◆ About this task: Once you have read the data below, write it all out exactly.

------------------------------

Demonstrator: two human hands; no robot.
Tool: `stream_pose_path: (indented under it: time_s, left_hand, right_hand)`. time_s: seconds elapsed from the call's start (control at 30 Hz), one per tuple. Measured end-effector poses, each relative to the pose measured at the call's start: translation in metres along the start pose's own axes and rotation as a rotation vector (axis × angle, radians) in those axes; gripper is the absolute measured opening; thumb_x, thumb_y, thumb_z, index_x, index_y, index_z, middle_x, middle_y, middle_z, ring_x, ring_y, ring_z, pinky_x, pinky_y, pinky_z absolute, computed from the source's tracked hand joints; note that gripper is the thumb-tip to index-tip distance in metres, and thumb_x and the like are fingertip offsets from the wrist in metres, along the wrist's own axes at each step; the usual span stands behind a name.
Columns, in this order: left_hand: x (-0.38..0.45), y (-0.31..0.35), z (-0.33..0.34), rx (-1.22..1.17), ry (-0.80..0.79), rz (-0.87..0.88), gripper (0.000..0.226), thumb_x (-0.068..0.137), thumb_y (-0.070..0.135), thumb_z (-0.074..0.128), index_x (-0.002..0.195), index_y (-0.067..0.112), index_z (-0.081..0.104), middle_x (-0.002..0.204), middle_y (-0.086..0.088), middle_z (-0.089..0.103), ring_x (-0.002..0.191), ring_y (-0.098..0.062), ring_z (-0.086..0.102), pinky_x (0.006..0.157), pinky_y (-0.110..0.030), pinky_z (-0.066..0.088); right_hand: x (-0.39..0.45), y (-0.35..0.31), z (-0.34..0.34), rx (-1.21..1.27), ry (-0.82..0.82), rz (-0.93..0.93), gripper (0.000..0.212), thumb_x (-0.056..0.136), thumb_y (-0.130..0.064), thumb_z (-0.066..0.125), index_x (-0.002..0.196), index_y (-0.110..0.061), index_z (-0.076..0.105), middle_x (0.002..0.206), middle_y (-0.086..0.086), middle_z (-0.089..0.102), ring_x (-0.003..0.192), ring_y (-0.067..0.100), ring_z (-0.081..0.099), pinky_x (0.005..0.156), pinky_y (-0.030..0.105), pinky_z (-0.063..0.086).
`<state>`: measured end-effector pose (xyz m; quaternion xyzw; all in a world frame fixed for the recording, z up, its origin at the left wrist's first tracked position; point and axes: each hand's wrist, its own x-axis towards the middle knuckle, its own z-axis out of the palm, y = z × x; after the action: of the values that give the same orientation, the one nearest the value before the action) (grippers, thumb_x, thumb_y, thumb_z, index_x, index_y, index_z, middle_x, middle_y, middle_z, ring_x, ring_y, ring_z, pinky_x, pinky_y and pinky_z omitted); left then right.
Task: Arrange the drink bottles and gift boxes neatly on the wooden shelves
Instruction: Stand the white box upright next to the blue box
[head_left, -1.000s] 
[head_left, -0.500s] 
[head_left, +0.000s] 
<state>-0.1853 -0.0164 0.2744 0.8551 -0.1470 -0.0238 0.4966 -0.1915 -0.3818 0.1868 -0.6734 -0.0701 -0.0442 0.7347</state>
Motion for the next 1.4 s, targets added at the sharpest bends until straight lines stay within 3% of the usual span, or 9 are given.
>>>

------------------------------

◆ Task solution:
Demonstrator: two human hands; no robot.
Tool: `stream_pose_path: (indented under it: time_s, left_hand, right_hand)`. time_s: seconds elapsed from the call's start (control at 30 Hz), one per tuple. Measured end-effector poses, each relative to the pose measured at the call's start: translation in metres along the start pose's own axes and rotation as a rotation vector (axis × angle, radians) in those axes; gripper is the absolute measured opening; thumb_x, thumb_y, thumb_z, index_x, index_y, index_z, middle_x, middle_y, middle_z, ring_x, ring_y, ring_z, pinky_x, pinky_y, pinky_z absolute, computed from the source's tracked hand joints; note that gripper is the thumb-tip to index-tip distance in metres, and thumb_x and the like are fingertip offsets from the wrist in metres, along the wrist's own axes at each step; the usual span stands behind a name.
Columns, in this order: left_hand: x (-0.38..0.45), y (-0.31..0.35), z (-0.33..0.34), rx (-1.22..1.17), ry (-0.80..0.79), rz (-0.87..0.88), gripper (0.000..0.226), thumb_x (-0.068..0.137), thumb_y (-0.070..0.135), thumb_z (-0.074..0.128), index_x (-0.002..0.195), index_y (-0.067..0.112), index_z (-0.081..0.104), middle_x (-0.002..0.204), middle_y (-0.086..0.088), middle_z (-0.089..0.103), ring_x (-0.002..0.191), ring_y (-0.098..0.062), ring_z (-0.086..0.102), pinky_x (0.006..0.157), pinky_y (-0.110..0.030), pinky_z (-0.066..0.088); right_hand: x (-0.39..0.45), y (-0.35..0.31), z (-0.34..0.34), rx (-1.21..1.27), ry (-0.82..0.82), rz (-0.93..0.93), gripper (0.000..0.212), thumb_x (-0.056..0.136), thumb_y (-0.130..0.064), thumb_z (-0.066..0.125), index_x (-0.002..0.196), index_y (-0.110..0.061), index_z (-0.076..0.105), middle_x (0.002..0.206), middle_y (-0.086..0.086), middle_z (-0.089..0.102), ring_x (-0.003..0.192), ring_y (-0.067..0.100), ring_z (-0.081..0.099), pinky_x (0.005..0.156), pinky_y (-0.030..0.105), pinky_z (-0.063..0.086).
`<state>`: measured end-effector pose (xyz m; quaternion xyzw; all in a world frame fixed for the recording, z up, its origin at the left wrist's first tracked position; point and axes: each hand's wrist, its own x-axis towards the middle knuckle, its own z-axis out of the palm, y = z × x; after the action: of the values that give the same orientation, the one nearest the value before the action) (grippers, thumb_x, thumb_y, thumb_z, index_x, index_y, index_z, middle_x, middle_y, middle_z, ring_x, ring_y, ring_z, pinky_x, pinky_y and pinky_z omitted); left then right.
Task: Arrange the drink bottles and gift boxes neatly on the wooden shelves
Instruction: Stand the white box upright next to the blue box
[head_left, -1.000s] 
[head_left, -0.500s] 
[head_left, +0.000s] 
<state>-0.1853 -0.0164 0.2744 0.8551 -0.1470 -0.0238 0.4966 -0.1915 -0.3818 0.1868 -0.6734 -0.0701 -0.0442 0.7347</state>
Motion for the next 1.4 s, targets added at the sharpest bends until straight lines stay within 3% of the usual span, or 9 are given.
>>>

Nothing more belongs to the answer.